PROBLEM:
Return only the lines from the one containing "Our labeler tagged black wrist" to the end of the entries below, exactly as written, both ends included.

=====

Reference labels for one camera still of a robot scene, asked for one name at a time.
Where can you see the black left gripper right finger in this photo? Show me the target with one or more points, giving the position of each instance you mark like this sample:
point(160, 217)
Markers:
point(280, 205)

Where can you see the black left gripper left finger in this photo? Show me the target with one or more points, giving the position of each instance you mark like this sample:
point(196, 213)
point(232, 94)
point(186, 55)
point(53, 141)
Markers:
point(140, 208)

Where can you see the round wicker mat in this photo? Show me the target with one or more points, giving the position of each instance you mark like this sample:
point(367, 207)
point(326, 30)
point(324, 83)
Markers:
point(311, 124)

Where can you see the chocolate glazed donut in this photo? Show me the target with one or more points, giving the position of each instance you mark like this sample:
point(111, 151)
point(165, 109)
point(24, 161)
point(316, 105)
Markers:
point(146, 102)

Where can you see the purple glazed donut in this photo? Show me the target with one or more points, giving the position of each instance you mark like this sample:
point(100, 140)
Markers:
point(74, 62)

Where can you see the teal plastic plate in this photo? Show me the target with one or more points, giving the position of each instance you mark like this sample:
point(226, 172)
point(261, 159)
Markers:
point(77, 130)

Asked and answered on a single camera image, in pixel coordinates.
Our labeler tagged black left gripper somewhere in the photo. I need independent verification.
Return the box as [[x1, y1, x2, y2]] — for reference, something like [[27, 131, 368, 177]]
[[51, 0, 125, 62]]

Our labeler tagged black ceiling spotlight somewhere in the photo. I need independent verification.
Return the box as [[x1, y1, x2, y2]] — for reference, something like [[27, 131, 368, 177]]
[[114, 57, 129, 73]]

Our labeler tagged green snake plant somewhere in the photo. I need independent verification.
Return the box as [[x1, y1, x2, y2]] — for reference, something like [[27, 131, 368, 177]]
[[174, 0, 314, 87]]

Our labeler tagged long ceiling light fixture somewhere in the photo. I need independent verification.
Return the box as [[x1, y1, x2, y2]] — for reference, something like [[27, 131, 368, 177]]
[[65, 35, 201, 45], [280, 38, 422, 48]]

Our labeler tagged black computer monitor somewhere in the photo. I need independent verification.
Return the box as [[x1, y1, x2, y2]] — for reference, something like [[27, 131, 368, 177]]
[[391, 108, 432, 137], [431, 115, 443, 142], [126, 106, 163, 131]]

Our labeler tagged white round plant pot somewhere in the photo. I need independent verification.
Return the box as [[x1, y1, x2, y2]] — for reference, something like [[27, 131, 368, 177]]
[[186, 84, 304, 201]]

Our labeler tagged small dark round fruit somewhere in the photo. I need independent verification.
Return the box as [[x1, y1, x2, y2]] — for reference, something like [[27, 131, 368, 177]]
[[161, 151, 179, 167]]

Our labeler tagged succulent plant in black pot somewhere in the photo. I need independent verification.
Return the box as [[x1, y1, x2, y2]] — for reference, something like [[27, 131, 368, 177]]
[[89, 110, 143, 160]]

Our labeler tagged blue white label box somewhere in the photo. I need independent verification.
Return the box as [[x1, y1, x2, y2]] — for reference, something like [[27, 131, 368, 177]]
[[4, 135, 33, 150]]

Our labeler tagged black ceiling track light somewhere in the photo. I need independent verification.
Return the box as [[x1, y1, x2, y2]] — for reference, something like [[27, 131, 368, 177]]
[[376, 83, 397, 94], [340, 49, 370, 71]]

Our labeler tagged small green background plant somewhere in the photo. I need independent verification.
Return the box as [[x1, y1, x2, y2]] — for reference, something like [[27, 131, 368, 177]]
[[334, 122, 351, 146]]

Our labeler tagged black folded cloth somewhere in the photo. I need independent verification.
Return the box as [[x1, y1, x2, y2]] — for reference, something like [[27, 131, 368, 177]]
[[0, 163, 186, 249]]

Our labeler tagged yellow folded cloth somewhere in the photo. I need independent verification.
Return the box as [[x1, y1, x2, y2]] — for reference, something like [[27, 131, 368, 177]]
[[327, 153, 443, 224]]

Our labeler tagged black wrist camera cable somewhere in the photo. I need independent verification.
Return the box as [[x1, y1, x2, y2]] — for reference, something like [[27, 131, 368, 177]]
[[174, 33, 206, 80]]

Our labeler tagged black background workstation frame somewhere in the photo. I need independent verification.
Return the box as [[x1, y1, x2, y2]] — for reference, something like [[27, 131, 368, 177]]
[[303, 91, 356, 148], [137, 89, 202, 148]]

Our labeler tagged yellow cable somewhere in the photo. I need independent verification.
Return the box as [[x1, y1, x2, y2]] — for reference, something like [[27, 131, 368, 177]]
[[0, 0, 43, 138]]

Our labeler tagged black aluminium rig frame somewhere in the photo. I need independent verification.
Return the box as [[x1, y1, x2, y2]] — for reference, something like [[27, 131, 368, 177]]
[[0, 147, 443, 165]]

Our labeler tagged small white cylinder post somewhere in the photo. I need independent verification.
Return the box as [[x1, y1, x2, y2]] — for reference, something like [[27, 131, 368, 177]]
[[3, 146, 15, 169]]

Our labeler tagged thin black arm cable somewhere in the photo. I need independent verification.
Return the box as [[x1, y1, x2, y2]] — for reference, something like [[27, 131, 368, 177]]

=====

ANSWER SECTION:
Our labeler tagged black wrist camera cable somewhere in the photo. I need independent verification.
Return the box as [[x1, y1, x2, y2]] — for reference, something like [[27, 131, 368, 177]]
[[174, 33, 206, 80]]

Our labeler tagged black background workstation frame somewhere in the photo. I need independent verification.
Return the box as [[x1, y1, x2, y2]] — for reference, something like [[27, 131, 368, 177]]
[[303, 91, 356, 148], [137, 89, 202, 148]]

Our labeler tagged yellow cable somewhere in the photo. I need independent verification.
Return the box as [[x1, y1, x2, y2]] — for reference, something like [[27, 131, 368, 177]]
[[0, 0, 43, 138]]

Our labeler tagged black aluminium rig frame somewhere in the photo. I need independent verification.
Return the box as [[x1, y1, x2, y2]] — for reference, something like [[27, 131, 368, 177]]
[[0, 147, 443, 165]]

Our labeler tagged small white cylinder post somewhere in the photo. I need independent verification.
Return the box as [[x1, y1, x2, y2]] — for reference, something like [[27, 131, 368, 177]]
[[3, 146, 15, 169]]

Our labeler tagged thin black arm cable somewhere in the photo. I need independent verification.
Return the box as [[x1, y1, x2, y2]] — for reference, something like [[27, 131, 368, 177]]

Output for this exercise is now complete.